**To do**. Would you please transcribe, exactly as written, the lines of the entries below starting at the one that holds "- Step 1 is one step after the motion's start" and ending at the one that holds "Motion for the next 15", both included?

Stored records:
━━━━━━━━━━━━━━━━━━━━━━━━━━━━━━
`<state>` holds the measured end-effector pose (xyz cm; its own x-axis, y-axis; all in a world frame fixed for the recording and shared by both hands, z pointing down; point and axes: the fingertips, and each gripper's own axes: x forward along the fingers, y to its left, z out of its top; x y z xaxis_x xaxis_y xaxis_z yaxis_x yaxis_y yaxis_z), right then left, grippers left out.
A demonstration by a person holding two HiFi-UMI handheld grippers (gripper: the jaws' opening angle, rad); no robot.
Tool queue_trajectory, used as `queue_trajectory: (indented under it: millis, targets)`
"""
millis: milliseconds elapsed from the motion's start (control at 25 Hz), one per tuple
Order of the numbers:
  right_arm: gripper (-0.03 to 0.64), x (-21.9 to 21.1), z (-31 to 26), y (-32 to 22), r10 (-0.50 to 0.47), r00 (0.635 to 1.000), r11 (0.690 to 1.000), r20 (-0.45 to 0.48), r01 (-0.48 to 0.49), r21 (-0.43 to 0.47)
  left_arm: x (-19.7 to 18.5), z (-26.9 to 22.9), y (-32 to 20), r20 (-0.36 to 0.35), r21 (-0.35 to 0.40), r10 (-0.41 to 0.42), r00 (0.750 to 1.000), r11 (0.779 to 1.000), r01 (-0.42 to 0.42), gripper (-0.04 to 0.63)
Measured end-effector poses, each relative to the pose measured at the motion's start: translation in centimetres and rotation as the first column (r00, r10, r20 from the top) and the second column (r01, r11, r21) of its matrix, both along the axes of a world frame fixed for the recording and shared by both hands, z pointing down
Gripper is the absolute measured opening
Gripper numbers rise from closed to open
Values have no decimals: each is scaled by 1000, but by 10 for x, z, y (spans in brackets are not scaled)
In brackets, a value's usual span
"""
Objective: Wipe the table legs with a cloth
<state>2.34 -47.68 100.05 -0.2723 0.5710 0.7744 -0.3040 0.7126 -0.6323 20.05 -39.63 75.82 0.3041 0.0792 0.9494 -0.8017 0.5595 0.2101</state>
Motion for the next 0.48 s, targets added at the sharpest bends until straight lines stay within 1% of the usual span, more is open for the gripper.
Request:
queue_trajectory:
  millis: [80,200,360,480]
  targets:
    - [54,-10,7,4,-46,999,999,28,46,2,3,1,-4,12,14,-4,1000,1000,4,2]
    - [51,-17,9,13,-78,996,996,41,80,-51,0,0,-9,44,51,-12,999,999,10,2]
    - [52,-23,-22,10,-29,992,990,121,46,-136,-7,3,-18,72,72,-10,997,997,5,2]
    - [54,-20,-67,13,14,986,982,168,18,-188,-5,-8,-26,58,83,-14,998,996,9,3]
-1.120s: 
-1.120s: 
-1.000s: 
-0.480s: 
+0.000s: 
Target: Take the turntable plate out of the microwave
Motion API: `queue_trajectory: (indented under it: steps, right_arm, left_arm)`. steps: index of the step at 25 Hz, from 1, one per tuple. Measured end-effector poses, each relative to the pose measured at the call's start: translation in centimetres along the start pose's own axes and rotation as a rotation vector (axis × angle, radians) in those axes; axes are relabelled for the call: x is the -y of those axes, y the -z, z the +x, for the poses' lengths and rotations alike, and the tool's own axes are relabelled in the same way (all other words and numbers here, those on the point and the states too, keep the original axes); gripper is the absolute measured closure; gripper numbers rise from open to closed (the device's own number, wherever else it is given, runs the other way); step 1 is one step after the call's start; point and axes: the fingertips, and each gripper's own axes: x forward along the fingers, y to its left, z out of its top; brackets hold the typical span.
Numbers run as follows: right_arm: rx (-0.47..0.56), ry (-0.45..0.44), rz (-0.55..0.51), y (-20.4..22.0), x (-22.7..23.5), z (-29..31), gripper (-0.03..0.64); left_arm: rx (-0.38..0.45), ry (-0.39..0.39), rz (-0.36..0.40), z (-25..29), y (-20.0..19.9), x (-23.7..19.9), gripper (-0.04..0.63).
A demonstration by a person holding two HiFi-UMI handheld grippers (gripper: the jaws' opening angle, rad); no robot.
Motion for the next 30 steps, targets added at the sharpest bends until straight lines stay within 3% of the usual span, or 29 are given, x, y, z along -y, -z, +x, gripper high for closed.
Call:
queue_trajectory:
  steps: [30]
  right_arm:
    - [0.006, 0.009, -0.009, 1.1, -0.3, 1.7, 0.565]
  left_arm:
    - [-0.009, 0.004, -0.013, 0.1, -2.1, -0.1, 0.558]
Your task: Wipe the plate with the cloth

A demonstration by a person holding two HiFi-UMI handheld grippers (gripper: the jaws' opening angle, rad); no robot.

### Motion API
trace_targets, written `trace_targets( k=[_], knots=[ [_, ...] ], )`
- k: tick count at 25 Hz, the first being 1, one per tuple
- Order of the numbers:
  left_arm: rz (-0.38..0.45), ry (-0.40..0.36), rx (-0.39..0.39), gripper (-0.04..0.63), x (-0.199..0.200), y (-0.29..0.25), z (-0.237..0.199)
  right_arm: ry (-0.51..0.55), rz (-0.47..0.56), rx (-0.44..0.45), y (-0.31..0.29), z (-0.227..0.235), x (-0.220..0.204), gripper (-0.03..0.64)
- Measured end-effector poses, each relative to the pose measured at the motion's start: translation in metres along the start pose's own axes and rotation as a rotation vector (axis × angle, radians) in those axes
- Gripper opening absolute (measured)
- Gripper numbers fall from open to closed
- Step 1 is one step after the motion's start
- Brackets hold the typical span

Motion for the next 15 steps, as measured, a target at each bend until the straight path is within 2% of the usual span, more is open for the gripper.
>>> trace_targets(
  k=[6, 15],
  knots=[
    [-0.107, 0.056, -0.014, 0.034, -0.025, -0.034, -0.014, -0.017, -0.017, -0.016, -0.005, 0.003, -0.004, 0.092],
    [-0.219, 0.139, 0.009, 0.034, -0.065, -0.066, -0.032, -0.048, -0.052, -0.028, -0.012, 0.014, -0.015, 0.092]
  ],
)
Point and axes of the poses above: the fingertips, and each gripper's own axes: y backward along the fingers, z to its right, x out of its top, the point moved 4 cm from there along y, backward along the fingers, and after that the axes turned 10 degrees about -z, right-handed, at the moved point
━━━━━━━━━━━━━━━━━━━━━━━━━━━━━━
**Response**.
- Step 1 is one step after the motion's start
- Brackets hold the typical span

Motion for the next 15 steps, as measured, a target at each bend until the straight path is within 2% of the usual span, more is open for the gripper.

Nothing else is required to complete the output.